15 Very Real Things Pregnant Women Spend The Most Time Looking Up

For first time moms, it’s easy to spend hours upon hours online, reading about everything from one mom’s lightning fast delivery to another’s that took a week. Between learning about the birth process and adjusting to life as a mom, there’s a lot of internet searching going on between that positive test and D-day.

Even for moms who are on their second or third child and beyond, some things don’t stick with you. You forget how long things take, what your options are, and what it’s like in that hazy postpartum period when your newborn is all you can think about. Whether you need to learn the birthing lingo or brush up on what happens in each stage of labor, answers are easier to find than ever.

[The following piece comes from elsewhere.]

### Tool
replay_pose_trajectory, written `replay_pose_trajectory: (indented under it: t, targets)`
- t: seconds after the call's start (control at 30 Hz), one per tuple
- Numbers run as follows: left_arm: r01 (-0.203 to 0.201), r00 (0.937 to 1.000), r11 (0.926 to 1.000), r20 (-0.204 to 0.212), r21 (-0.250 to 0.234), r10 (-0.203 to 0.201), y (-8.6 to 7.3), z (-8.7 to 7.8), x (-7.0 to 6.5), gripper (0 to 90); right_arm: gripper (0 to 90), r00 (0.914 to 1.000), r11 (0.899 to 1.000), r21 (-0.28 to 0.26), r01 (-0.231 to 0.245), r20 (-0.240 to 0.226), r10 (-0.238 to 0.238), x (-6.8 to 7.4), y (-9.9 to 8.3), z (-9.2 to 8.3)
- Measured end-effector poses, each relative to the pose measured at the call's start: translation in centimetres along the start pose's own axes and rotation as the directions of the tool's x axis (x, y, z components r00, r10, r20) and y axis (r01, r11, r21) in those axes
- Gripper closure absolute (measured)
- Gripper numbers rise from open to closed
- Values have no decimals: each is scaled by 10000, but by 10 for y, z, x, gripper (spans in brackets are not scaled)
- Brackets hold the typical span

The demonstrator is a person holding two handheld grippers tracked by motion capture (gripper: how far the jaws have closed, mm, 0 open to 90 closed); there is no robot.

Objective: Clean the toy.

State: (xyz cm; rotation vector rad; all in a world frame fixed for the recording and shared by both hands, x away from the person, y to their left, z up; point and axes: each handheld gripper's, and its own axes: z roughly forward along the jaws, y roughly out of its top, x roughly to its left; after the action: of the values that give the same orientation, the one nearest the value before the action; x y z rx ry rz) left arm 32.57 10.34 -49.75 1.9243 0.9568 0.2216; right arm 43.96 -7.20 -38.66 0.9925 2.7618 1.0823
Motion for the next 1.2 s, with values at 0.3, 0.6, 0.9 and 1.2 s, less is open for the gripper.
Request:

Whether it’s your first pregnancy or beyond, you probably have a ton of questions. After all, every pregnancy is different, so some new and not-so-exciting things might be happening this time around. From troubling symptoms to embarrassing questions you wouldn’t dare ask your birth team, expecting women are often grateful they can turn to the anonymity of the internet to answer their burning questions. Here are fifteen things that expectant moms spend the most time looking up online, and worrying about until their due date.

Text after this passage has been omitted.